Un fracas métallique me parvient depuis la cuisine. Je cours en direction de celle-ci. Je ne peux m'empêcher de soupirer de soulagement. L'homme est là, de dos, en train de se confectionner de quoi manger. Je souris. Il est plutôt grand et athlétique. Il se retourne. J'écarquille les yeux. Le garçon devant moi est un canon de beauté : brun aux yeux verts, les lèvres fines et pleines sur une mâchoire carrée. Sa chemise encore tachée de sang séché est grande ouverte et son torse musclé est couvert de cicatrices rosées.

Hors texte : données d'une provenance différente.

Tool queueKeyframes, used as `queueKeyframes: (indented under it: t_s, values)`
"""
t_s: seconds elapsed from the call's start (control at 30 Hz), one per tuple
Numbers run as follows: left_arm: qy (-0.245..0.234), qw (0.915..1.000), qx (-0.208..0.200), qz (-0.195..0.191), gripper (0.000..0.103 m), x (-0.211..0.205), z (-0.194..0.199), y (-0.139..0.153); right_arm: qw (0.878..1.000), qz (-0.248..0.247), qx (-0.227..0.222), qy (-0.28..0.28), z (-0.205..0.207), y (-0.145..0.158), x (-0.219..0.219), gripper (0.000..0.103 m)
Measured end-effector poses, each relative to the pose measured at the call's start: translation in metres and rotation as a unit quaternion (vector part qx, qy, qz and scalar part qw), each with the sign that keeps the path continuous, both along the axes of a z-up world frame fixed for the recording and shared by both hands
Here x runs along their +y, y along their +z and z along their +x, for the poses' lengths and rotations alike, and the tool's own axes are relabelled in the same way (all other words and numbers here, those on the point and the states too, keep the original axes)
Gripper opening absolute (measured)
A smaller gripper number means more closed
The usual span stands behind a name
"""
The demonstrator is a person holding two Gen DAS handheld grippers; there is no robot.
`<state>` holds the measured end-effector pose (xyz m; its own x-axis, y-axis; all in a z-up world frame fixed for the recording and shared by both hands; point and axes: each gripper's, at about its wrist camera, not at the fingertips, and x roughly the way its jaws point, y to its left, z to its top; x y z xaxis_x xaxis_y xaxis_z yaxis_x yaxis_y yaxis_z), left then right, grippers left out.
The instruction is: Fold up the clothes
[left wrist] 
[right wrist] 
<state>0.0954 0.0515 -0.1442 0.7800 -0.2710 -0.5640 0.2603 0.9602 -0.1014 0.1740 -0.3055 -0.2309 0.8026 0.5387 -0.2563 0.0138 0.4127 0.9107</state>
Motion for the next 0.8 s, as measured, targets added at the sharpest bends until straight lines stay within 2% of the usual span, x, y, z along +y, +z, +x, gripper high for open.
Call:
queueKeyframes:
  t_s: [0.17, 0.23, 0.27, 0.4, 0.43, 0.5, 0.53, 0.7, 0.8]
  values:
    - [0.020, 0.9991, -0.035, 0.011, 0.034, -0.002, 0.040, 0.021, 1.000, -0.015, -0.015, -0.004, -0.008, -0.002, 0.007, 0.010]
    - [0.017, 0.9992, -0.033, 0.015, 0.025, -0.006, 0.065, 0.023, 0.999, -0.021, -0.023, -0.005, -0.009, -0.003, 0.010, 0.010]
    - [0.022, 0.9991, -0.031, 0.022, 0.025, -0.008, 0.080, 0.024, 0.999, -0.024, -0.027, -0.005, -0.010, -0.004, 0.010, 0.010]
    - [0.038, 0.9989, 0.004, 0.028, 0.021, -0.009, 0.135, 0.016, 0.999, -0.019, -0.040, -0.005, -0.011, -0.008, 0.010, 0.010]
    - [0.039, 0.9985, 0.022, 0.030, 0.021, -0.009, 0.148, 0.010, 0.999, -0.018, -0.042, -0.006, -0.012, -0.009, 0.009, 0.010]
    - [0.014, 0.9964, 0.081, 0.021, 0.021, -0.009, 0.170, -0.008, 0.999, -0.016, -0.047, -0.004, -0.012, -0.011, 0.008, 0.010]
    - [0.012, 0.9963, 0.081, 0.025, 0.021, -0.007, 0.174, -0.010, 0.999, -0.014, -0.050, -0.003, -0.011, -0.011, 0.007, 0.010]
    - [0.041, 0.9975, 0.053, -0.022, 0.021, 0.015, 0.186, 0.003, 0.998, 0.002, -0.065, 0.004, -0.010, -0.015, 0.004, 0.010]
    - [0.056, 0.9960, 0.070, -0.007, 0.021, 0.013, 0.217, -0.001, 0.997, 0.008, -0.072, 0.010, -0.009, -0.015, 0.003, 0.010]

— Désolé, je me suis servi j'avais faim.

Je détourne la tête, mal à l'aise à la vue de sa peau.

— Ce.. ce n'est pas grave.

— Je te remercie de m'avoir soigné. Ça aurait pu s'infecter... Merci.

— De rien.

— Tu n'es pas très causante.

Je voudrais lui poser des questions : que lui est-il arrivé ? Comment a-t-il déjà guéri ? Que faisait-il ? Mais je me retiens.

— Ça va ? Au fait, je ne dérange pas ? Je n'ai vu personne à part toi et la maison est plutôt grande... du coup j'me suis dit que t'habitais pas seule mais...

— Mes parents sont absents pour le moment.

J'ignore pourquoi je lui dis la vérité. Si c'est un tueur, il peut faire ce qu'il veut de moi, personne n'en saurait quoi que ce soit.

— Oh... Je devrais sans doute partir alors. Avant qu'ils reviennent.

Un sourire taquin jaillit sur son visage.

— Mais je dois te remercier avant.

Il s'approche tranquillement d'un pas souple puis se penche vers moi. Je recule un peu mais il me retient à l'aide de son bras et dépose un baiser sur mes lèvres avant que j'ai le temps de faire quoi que ce soit.

— Tu fous quoi là ?

Je me retourne et aperçois Matt qui nous regarde depuis la porte d'entrée, je ne sais pas à qu'il parle. La seule pensée qui me vient est que j'ai fermé cette porte à clef hier.

— Je remerciais ma gentille hôtesse.

Matt a l'air d'être sur le point de sortir de ses gonds.

— Tu n'as pas le droit de...

— L'embrasser ? Décoince-toi un peu Matt. Vis avec ton temps.

— Je ne suis pas coincé.

Il se met à ignorer l'homme qui me tient toujours par la taille et s'avance vers moi.

— Mady ? finit-il par dire.

Je lève les yeux vers lui.

— Que fait Hugo chez toi ?

— Il est arrivé hier soir.

Ma réponse semble à la fois le rassurer et l'inquiéter.

— C'est vrai ?

— Oui, il était sur le point de partir.

— Je lui disais au revoir par politesse, soupire Hugo, en appuyant plus fermement sur ma hanche.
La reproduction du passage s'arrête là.